Nassim El Ablak

Personal information
- Date of birth: 7 January 2000 (age 25)
- Place of birth: Harderwijk, Netherlands
- Height: 1.78 m (5 ft 10 in)
- Position(s): Midfielder

Team information
- Current team: DVS '33
- Number: 34

Youth career
- 0000–2011: Zwart Wit '63
- 2011–2015: SC Heerenveen
- 2015–2017: PEC Zwolle
- 2017–2018: VVOG
- 2018–2019: Fortuna Sittard

Senior career*
- Years: Team / Apps / (Gls)
- 2019–2021: Fortuna Sittard / 6 / (0)
- 2021–: DVS '33 / 32 / (1)

= Nassim El Ablak =

Dutch footballer (born 2000)

Nassim El Ablak (born 7 January 2000) is a Dutch footballer who plays as a midfielder for Derde Divisie club DVS '33.

==Club career==
On 22 May 2019, El Ablak signed his first professional contract with Fortuna Sittard.

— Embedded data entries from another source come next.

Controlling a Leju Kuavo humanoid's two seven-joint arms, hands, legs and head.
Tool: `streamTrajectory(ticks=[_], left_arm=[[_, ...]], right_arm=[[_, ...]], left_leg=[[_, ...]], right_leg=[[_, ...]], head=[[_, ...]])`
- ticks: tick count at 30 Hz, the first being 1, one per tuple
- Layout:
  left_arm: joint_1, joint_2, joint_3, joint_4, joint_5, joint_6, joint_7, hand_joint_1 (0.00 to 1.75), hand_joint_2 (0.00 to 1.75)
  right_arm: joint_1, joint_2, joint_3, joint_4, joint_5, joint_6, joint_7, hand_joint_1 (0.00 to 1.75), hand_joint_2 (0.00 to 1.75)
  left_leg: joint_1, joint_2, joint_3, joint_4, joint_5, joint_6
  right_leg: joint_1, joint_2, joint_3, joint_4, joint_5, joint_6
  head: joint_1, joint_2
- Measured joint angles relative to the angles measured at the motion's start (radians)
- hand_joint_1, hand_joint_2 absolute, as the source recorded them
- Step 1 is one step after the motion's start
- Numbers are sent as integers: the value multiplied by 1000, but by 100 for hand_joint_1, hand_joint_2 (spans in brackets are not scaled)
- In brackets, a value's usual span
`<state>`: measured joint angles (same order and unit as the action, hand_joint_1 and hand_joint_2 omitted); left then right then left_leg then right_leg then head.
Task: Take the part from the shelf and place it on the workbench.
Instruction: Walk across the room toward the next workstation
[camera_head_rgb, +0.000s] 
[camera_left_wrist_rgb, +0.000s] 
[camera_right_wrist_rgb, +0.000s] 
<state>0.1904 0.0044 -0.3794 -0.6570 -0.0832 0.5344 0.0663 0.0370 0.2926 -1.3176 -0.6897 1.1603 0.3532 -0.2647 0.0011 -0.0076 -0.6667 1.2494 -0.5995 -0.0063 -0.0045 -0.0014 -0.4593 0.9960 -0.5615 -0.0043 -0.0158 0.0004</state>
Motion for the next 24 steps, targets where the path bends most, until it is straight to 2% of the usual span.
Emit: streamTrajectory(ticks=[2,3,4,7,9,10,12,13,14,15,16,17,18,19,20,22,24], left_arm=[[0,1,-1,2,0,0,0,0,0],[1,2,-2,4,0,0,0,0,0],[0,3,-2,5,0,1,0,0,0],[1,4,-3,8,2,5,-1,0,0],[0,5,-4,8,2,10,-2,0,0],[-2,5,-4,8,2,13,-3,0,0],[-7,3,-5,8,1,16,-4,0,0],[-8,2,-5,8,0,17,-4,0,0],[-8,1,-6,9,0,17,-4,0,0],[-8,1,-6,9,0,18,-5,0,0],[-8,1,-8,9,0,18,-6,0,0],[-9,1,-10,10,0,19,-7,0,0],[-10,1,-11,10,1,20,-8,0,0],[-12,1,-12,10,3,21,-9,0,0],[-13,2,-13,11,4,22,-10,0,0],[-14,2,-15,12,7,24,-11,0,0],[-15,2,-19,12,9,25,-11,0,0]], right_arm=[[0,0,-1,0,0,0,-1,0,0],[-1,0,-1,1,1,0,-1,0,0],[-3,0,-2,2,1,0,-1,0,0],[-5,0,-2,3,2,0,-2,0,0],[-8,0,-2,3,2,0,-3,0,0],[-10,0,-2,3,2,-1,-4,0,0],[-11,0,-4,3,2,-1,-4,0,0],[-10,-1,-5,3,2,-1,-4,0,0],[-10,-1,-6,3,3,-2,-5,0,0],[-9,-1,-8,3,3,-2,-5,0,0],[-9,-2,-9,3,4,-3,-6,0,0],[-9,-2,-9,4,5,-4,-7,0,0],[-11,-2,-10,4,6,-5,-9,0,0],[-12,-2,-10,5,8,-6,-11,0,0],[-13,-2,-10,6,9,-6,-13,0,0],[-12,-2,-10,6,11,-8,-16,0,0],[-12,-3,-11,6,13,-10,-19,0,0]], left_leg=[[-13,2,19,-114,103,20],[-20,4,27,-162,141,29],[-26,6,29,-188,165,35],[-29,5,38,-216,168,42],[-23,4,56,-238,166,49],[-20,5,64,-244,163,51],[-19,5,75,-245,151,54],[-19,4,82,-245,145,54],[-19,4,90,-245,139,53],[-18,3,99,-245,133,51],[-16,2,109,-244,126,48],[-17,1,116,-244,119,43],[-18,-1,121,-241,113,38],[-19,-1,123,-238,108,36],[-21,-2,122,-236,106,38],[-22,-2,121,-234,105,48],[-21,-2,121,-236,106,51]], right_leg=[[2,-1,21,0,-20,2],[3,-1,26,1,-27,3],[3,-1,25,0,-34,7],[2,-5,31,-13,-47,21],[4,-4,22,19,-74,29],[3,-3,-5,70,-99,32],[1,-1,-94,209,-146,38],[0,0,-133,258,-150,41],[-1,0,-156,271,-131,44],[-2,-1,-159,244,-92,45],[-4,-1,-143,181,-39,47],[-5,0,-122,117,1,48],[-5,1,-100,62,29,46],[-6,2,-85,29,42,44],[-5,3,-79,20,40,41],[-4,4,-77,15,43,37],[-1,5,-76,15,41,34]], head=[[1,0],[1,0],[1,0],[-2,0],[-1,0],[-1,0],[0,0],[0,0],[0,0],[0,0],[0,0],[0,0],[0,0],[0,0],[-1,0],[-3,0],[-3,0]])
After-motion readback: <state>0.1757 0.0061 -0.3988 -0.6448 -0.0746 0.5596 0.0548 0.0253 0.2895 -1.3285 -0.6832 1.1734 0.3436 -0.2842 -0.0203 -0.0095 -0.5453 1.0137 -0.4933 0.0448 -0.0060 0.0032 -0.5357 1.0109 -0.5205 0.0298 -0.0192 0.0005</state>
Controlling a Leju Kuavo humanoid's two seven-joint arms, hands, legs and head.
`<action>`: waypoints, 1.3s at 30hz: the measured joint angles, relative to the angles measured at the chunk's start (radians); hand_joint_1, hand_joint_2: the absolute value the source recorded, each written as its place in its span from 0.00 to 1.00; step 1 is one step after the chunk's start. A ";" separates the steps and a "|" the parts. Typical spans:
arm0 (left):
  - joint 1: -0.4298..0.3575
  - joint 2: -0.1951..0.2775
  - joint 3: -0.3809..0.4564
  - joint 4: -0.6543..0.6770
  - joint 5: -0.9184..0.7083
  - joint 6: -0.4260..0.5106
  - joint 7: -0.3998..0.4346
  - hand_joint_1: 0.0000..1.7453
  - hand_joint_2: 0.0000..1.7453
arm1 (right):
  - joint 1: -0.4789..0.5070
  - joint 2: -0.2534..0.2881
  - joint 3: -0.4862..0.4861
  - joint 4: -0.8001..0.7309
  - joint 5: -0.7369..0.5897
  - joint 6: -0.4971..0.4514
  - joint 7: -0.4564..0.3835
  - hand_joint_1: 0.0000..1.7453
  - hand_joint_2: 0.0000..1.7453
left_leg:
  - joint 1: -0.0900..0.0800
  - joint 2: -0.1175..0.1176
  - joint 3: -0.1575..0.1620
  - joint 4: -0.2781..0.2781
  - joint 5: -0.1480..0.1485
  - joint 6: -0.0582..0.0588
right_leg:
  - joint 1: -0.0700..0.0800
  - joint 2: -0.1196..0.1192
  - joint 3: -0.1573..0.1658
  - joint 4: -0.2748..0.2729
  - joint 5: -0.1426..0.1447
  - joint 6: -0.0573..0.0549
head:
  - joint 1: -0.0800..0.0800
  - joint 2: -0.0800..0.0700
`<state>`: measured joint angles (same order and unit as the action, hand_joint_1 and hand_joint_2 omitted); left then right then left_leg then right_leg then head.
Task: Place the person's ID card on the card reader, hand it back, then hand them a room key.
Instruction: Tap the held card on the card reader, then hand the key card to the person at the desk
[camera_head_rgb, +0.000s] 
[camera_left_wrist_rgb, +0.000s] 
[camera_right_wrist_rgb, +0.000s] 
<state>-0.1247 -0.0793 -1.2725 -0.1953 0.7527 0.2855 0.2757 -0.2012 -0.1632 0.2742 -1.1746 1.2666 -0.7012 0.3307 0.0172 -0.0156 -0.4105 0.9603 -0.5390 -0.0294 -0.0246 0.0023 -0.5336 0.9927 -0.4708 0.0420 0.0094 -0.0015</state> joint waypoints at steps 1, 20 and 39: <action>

El Ablak made his professional debut with Fortuna Sittard in a 1-1 Eredivisie tie with SC Heerenveen on 31 August 2019.

El Ablak joined Derde Divisie club DVS '33 on a free on 27 October 2021 after his contract had expired with Fortuna. On 25 May 2022, he extended his contract with DVS until 2023.

==Personal life==
Born in the Netherlands, El Ablak is of Moroccan descent.